Rak jajnika
Zachorowałam w lipcu tamtego roku.Był to szok,do konca nie wierzyłam,ze mnie to spotkało.Zaczęło sie nagle.Całe zycie zdrowa jak ryba.Póżno,jak zwykle przy I ttym raku pózno.I tutaj zaczyna się moje forum.....Dlaczego tyle krzyczy się o raku piersi,o raku szyjki macicy,a o raku jajnika nic.Mamy profilaktyczne badania cytologiczne,mamografię,a o badaniu CA 125 nikt nam nawet nic nie mówi.Przecież o raku jajnika mówi się(dzisiaj to wiem)"cichy zabójca".Dlaczego ma tak znikomą wyleczalnośc.......Jego wykrywalnośc jest w 3,4 stadium,wiadomo co to znaczy.....Nikt nam kobietom nie mówia by profilaktycznie badac sobie krew,bo to jest jedyna szansa aby uchwycic go szybciej.I wbrew pozorom choroba ta nie dotyczy kobiet tylko po40-tce.Umierały przy mnie dziewczyny,które miału niespełna 20-cia lat.Czy na prawdę w naszym kochanym kraju nie możemy zrobic nic,aby uświadomic przynajmniej kobietom co może im grozic?Ja przeszłam cięzką operacje,dzisiaj jestem zdrowa i wierzę,że tak zostanie.Wiem,że to moja siła mnie pcha do przodu.Tej siły życzę każdemu
-
ana-mar też wiem co daje psychika.
Wiara,wiara i jeszcze raz wiara w to ,że musi być dobrze.
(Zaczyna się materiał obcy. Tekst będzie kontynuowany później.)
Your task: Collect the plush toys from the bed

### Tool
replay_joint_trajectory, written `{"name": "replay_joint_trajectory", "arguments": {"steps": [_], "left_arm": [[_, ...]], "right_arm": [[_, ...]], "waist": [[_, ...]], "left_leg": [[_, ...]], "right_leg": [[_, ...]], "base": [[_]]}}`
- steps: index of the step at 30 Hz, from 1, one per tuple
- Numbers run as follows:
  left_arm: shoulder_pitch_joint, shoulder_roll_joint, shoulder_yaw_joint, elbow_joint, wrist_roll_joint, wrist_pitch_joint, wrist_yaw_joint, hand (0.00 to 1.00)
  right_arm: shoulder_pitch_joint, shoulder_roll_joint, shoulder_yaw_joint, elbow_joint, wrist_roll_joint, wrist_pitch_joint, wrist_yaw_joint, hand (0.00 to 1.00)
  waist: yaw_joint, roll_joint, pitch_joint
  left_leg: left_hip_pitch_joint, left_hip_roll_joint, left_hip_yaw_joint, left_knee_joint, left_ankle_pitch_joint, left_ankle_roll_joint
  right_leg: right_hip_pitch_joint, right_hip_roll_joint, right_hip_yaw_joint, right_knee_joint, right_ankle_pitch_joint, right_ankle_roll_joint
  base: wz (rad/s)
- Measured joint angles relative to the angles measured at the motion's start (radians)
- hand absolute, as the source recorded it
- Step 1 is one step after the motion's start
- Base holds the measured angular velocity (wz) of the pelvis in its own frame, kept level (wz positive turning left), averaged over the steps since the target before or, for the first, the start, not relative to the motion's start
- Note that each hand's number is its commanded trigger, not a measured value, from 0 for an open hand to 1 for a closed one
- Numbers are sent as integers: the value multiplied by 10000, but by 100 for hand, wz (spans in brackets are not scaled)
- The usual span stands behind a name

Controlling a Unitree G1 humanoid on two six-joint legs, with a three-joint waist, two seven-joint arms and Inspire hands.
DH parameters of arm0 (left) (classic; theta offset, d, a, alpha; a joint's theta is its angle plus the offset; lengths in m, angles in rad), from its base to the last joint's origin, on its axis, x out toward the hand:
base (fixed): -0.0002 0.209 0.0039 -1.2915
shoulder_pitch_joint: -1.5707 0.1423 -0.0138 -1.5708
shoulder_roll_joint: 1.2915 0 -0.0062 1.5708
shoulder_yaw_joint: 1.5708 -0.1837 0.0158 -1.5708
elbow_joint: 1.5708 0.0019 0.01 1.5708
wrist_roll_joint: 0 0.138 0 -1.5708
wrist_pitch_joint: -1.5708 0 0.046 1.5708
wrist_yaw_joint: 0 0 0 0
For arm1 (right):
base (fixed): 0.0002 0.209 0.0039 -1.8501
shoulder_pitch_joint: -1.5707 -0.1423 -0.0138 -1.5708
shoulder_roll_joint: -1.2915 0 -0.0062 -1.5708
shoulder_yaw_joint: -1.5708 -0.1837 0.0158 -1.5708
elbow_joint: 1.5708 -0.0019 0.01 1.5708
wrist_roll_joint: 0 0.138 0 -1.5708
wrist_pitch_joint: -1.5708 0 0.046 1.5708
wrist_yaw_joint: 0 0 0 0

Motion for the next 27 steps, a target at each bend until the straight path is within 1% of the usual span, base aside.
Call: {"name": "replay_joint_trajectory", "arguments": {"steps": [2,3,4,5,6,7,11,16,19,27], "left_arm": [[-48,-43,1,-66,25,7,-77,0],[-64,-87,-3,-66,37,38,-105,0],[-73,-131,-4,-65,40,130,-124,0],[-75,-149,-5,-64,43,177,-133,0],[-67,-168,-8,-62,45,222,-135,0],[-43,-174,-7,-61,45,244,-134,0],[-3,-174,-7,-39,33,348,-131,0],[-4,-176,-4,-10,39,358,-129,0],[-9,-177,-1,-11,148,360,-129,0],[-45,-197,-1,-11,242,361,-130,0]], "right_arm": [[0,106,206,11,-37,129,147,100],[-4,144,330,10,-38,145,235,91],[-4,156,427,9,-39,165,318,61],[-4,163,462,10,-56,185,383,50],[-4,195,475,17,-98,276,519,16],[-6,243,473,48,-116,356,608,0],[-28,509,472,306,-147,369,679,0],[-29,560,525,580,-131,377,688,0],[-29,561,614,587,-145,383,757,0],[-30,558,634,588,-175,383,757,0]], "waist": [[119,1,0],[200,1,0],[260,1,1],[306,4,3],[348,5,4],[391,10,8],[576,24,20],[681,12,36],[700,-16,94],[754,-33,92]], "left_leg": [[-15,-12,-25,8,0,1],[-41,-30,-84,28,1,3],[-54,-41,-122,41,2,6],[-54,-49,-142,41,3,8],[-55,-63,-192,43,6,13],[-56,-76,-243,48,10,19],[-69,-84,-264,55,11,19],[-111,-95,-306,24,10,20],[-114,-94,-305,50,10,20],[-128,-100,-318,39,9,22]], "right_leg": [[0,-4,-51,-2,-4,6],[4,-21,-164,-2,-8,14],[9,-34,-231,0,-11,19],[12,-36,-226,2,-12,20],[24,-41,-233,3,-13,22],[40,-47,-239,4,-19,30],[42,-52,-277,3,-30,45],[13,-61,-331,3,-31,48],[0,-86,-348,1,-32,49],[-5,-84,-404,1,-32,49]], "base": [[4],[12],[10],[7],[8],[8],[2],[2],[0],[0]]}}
Wiesz ja nawet w tym ciężkim dla mnie teraz okresie nie obraziłam się na Boga.
Chociaż ciągle uważam ,że nie ta kolejność.
Kiedyś miałam więcej energii do walki, teraz to trochę inna bajka.
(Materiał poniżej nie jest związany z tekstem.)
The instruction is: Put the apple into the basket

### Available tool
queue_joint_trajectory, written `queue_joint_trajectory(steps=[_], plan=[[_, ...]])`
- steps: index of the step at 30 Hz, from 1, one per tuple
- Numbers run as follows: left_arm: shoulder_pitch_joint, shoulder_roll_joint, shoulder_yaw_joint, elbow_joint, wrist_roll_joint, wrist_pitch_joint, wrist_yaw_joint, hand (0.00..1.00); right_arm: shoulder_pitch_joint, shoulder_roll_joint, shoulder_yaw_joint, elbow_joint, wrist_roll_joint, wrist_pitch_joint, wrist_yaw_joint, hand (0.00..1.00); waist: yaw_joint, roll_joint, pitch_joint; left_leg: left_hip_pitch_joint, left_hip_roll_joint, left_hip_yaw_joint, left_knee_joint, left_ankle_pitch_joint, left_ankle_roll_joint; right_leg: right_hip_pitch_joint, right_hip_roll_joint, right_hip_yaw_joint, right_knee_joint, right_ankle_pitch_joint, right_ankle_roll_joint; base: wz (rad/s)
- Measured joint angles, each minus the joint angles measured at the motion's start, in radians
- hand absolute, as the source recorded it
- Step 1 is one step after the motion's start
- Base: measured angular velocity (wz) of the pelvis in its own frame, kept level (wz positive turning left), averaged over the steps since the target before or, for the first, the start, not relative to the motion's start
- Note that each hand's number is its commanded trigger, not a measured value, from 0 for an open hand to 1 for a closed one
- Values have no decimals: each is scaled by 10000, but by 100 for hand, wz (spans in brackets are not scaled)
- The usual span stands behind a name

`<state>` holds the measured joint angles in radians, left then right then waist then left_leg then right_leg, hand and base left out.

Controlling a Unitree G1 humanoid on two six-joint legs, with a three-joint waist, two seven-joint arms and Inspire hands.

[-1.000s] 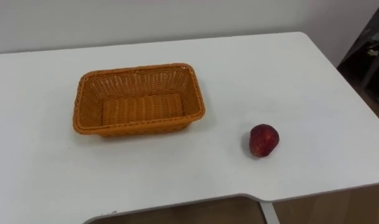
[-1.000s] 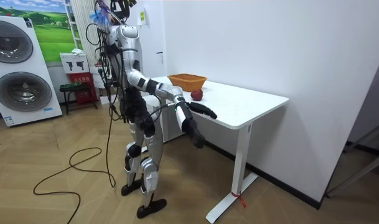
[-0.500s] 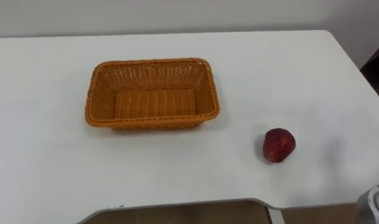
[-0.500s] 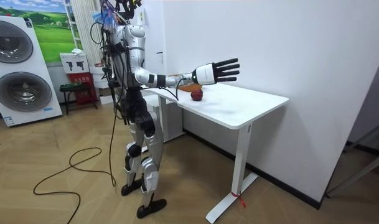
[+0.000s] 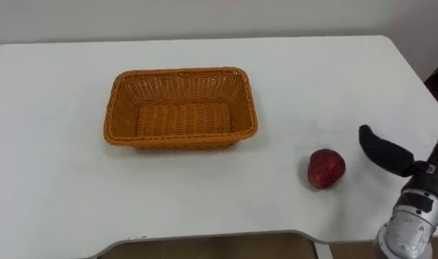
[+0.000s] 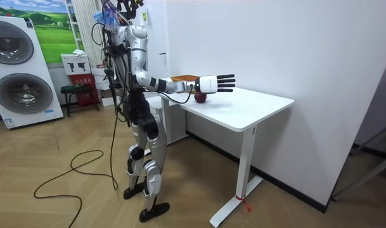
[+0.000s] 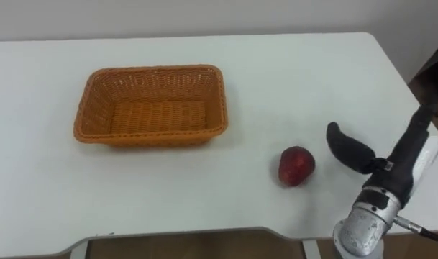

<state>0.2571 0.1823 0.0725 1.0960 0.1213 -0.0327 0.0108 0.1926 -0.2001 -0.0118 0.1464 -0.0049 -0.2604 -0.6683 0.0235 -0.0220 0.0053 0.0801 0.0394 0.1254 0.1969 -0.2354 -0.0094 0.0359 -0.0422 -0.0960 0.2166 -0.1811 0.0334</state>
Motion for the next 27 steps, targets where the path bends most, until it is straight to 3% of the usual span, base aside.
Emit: queue_joint_trajectory(steps=[12,21,27], plan=[[-77,23,-12,59,-6,-45,-42,0,226,6,427,29,-47,-2,923,0,47,-86,-15,17,-1,-175,-5,0,-1,167,0,-161,-158,10,-12,4],[-276,22,-49,90,-108,-49,-45,0,306,5,877,24,-2,6,2197,0,71,40,34,10,3,-156,-17,0,-1,140,2,-165,-151,10,-12,0],[-476,24,-192,340,-106,-102,-89,0,293,5,889,-134,404,6,2431,0,41,78,-15,13,3,-128,-54,0,-1,118,3,-139,-128,11,-13,0]])
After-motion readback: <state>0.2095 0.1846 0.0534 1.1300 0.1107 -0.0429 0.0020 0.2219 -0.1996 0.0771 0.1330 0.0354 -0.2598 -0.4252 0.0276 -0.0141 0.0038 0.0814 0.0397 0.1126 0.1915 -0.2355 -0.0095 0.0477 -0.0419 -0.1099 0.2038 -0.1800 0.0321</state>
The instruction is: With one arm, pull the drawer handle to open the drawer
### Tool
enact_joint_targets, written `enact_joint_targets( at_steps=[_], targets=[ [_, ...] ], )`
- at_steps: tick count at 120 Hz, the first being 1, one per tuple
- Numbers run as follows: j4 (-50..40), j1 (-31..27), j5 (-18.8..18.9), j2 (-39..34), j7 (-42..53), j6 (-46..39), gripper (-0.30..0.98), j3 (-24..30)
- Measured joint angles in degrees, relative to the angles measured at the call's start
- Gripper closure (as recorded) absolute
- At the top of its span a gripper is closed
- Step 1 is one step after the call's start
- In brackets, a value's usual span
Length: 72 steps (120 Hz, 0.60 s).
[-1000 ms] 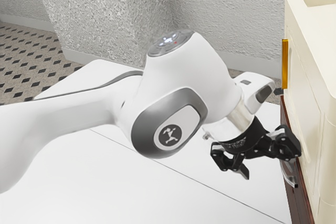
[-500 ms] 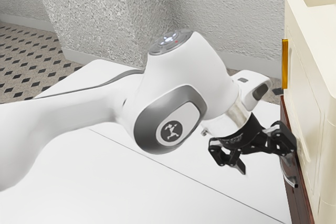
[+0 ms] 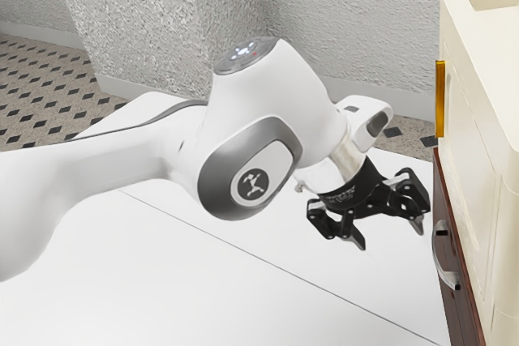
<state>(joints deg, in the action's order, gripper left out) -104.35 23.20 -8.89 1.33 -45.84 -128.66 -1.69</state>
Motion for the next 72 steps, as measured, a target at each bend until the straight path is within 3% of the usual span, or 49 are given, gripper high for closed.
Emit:
enact_joint_targets(
  at_steps=[36, 72],
  targets=[
    [-0.1, 4.2, -0.2, 0.2, -0.2, -1.1, 0.11, -0.2],
    [-0.7, 3.6, -0.1, 0.2, -0.4, -1.5, 0.31, -0.1]
  ],
)
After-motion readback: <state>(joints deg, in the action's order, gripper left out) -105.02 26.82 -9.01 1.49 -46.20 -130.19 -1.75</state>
Ale w dalszym ciągu nie poddaję się.
Pozdrawiam ,cieszę się że jesteś taka pozytywna.
-
Ano-mar polecam Ci stronkę nowotwor.eu Jest to forum,na którym znajdziesz bardzo dużo informacji o naszej chorobie.Są tam wypowiedzi osób z róznym stanem chorobowym,na różnym etapie leczenia.Gdy sama zaczynałam walkę,tej stronki jeszcze nie było.Nieocenionym moderatorem jest emgoro.Polecam.
-
Joanno,moze wiesz coś wiecej na temat termoablacji.Jak będę się po tym czuła,czy to bolesne bardzo?Mam w zwiazku z tym jakieś duże obawy .
-
ano-mar to bardzo dobrze,ze jesteś tak nastawiona psychicznie.Taka postawa bardzo pomaga w tej walce.Mnie wiara w Boga w tym momencie też bardzo dużo dała.
-
Kochane kobiety,jestescie super ,a ja teraz tak bardzo potrzebuje tego wsparcia z kazdej mozliwej strony.Wiem,ze ten zabieg może uratować mi życie na jakiś czas.Myślę,że walka z przeciwnikiem dopiero się zaczyna.Tak bardzo proszę Boga,aby pozwolił mi żyć...Mam w sobie ciagle wiele siły i tak szybko sie nie poddam.
-
droga Ana-mar,jesli masz potrzebę to pytaj.Jeśli potrafię,postaram się odpowiedzieć
-
ana-mar zaciskam kciuki ,główka do góry .
Pamiętaj ,że zawsze możesz na mnie liczyć ,wsparcie dobrym przyjaznym słowem.
-
Strach to nieodłączny towarzych wszystkiego co nieznane...ale niech myśli Pani o tym jakie szanse daje Pani ten zabieg, a ja wierzę że Bóg da pani siłę i odwagę...
-
Dziewczyny dziękuję wam za to ,że tu jesteście, za to że zawsze mogę przeczytac dobre słowo ,za wsparcie.Pozdrawiam i zyczę dobrego zdrówka.
-
ana-mar cieszę się razem z Tobą.
A strach jak to mawiają ma wielkie oczy ,trzymam kciuki za powodzenie.